Authenticating with Hub

To start working with the Hub API, you’ll first need to authenticate with Hub.

Generating a token

Hub’s API uses the OAuth 2.0 Client Credentials Grant for authentication. First, you need to generate a client secret and client ID on Hub for use by your application. To do this, you need to create an API Client. API Clients are unique to each user, and use the roles and permissions assigned to that user to determine what the application is able to do with the API.

Note

API Keys can also be created at organisation level, these are no longer in use and will not work with the Hub API.

To create a new API Client, navigate to Back Office -> Users and then the user you want to create an API Client for. Click add new api client. This will allow you to name the API Client with a descriptive label. This label is only used for display purposes in Hub and will not be used as part of authentication.

You will then be shown a dialog with your client secret and client ID. This is the only time the client secret will be displayed, so make sure that you save it securely at this point. The client ID can be copied now or at a later time as it will display along with the descriptive label on the user profile to aid in identification. The client secret should be kept safe as anyone with the client secret and client ID will be able to access the API on the user’s behalf.

Important

It is not possible to retrieve the client secret after it has been created. If you lose it you must generate a new API client.
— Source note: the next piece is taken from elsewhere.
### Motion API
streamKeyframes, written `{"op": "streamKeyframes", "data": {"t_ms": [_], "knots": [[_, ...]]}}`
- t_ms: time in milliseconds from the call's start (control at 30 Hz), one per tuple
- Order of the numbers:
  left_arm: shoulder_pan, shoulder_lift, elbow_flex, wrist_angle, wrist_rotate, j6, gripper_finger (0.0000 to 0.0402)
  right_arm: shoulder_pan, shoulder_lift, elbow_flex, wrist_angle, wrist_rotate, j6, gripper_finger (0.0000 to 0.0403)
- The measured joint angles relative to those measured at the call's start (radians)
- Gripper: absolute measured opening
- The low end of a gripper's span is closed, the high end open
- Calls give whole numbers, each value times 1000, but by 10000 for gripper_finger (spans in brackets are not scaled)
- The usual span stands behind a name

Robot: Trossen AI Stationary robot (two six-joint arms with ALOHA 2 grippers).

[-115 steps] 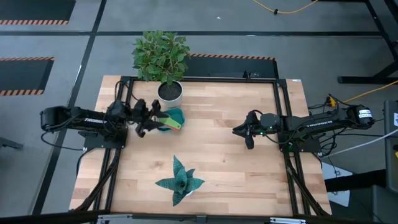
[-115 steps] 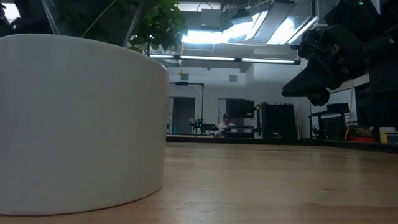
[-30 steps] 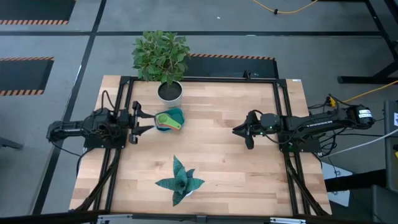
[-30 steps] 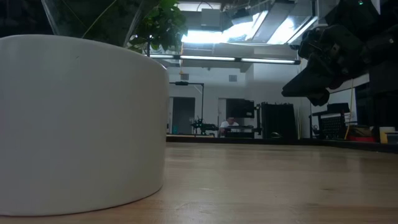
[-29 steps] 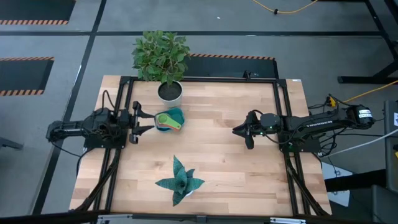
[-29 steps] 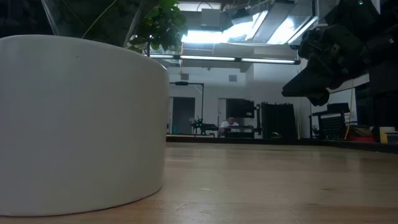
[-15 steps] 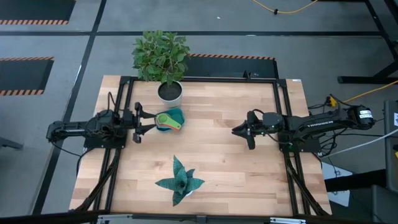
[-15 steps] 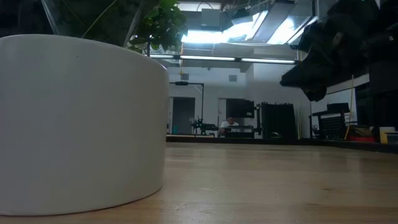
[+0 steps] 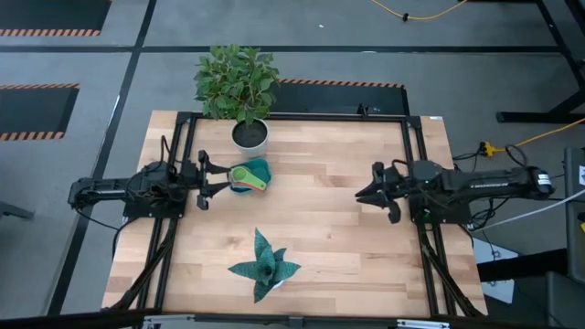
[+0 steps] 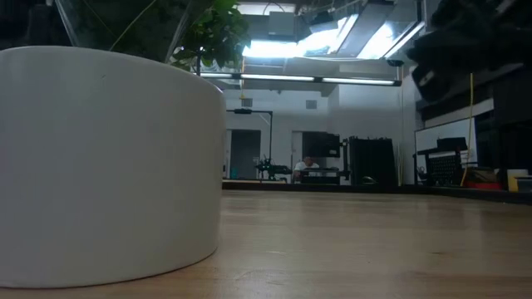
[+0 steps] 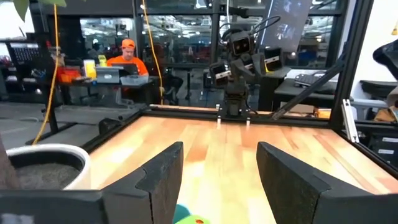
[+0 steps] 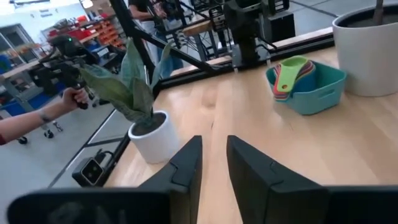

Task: Nest measuring cups in basket
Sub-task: Return to Home Position

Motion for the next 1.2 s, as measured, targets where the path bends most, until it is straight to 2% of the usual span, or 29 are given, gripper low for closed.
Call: {"op": "streamKeyframes", "data": {"t_ms": [300,667,933,1200], "knots": [[0,0,0,-7,0,-16,198,0,-211,0,-196,64,-70,80],[0,0,0,-23,0,-17,198,0,-359,0,-333,65,-124,80],[0,0,0,-23,0,-16,198,0,-427,0,-343,63,-191,80],[0,0,0,-23,0,-11,198,0,-435,-5,-330,61,-229,80]]}}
When you then want to log in to the Hub API, you need to use the POST /oauth/create_token endpoint with a Content-Type of application/x-www-form-urlencoded and your client_id, client_secret and a grant_type of client_credentials. Here’s an example POST body:

client_id=123e4567-e89b-12d3-a456-426614174000&client_secret=abcdefgh1234567&grant_type=client_credentials

The endpoint will then return a JSON encoded response with your temporary access token and an expiry time, e.g:

{
    "access_token": "abc123",
    "token_type": "Bearer",
    "expires_in": 3600
}

The expiry time is in seconds, and the token_type will always be Bearer. The access token can then be used for this amount of time.
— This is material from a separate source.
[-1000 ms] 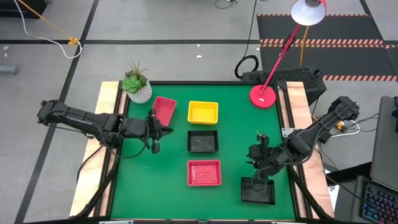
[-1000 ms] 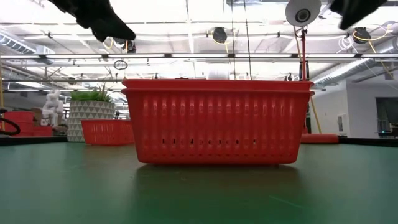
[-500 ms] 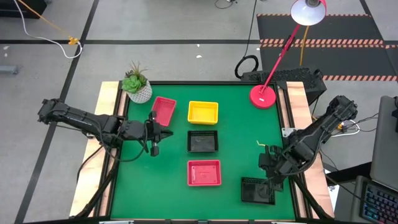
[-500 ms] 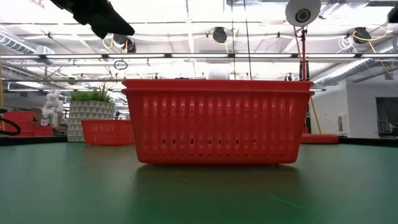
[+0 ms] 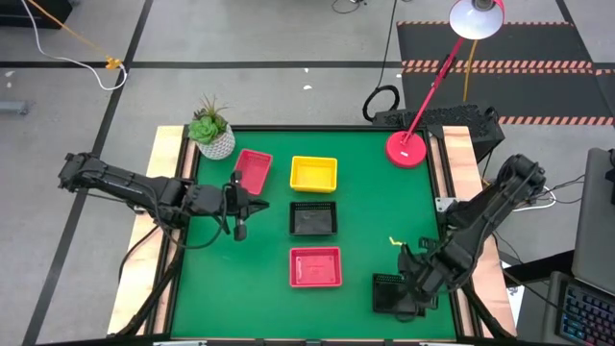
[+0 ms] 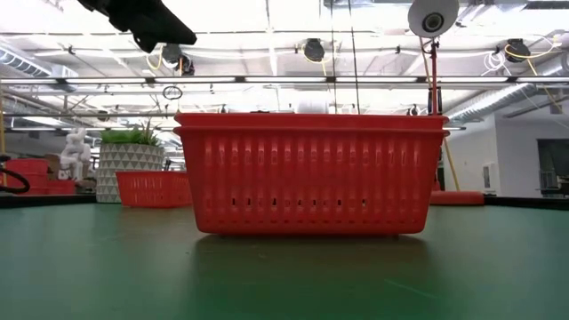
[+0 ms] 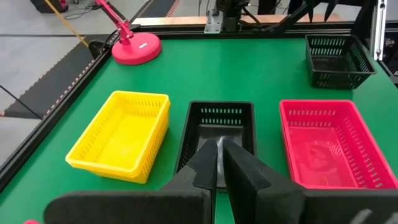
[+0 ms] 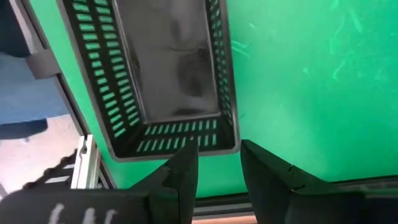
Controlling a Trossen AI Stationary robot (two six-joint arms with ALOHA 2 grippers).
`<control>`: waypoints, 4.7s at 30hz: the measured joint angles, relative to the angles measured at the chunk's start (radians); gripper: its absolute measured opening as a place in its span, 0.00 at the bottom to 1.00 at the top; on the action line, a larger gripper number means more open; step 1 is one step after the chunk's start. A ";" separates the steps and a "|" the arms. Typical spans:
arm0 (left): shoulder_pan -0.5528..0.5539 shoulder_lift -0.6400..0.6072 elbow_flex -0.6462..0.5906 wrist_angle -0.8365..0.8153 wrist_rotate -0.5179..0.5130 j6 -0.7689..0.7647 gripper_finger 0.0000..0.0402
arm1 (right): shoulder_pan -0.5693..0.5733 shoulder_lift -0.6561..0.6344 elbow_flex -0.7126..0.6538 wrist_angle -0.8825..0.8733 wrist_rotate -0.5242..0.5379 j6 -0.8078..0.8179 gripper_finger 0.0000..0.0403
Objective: Stack baskets by color
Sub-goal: Stack the bottom black basket on the top black baskets
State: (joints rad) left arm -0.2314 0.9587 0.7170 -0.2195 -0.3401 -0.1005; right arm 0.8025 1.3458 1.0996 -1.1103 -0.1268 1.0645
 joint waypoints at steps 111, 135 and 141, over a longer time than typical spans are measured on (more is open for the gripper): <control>-0.005 0.091 0.000 0.015 0.009 0.011 0.06 | -0.446 -0.147 0.264 -0.231 0.020 -0.434 0.01; -0.005 0.091 0.000 0.015 0.009 0.008 0.06 | -0.791 0.093 0.355 -0.165 -0.004 -0.960 0.02; -0.006 0.091 0.000 0.015 0.009 0.008 0.06 | -0.857 0.187 0.485 -0.155 0.030 -1.056 0.02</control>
State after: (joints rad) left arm -0.2370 1.0500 0.7174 -0.2048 -0.3309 -0.0925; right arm -0.0541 1.5330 1.5845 -1.2654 -0.0966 0.0087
To use the access token, when calling any authenticated endpoint, you should add an Authorization header with this bearer token e.g:

Authorization: Bearer abc123

Refreshing your token

Refreshing your access token is a matter of sending a new POST request to the /oauth/create_token endpoint as described above. This does not require the Authorization header to be set. Hub does not currently implement OAuth 2.0 refresh tokens.

TLS trust

OAuth 2.0 requires that the connection is secure. We achieve this by only offering the API over a HTTPS connection – in fact, the whole of Hub including the web interface is only available over HTTPS. We always use strong encryption, known secure cipher schemes, and certificates which are signed by publicly trusted CAs. We also publish a strict HSTS policy.

Currently, we use a certificate signed by Amazon to secure the connections. We strongly recommend that you enforce certificate validation including CRL checking.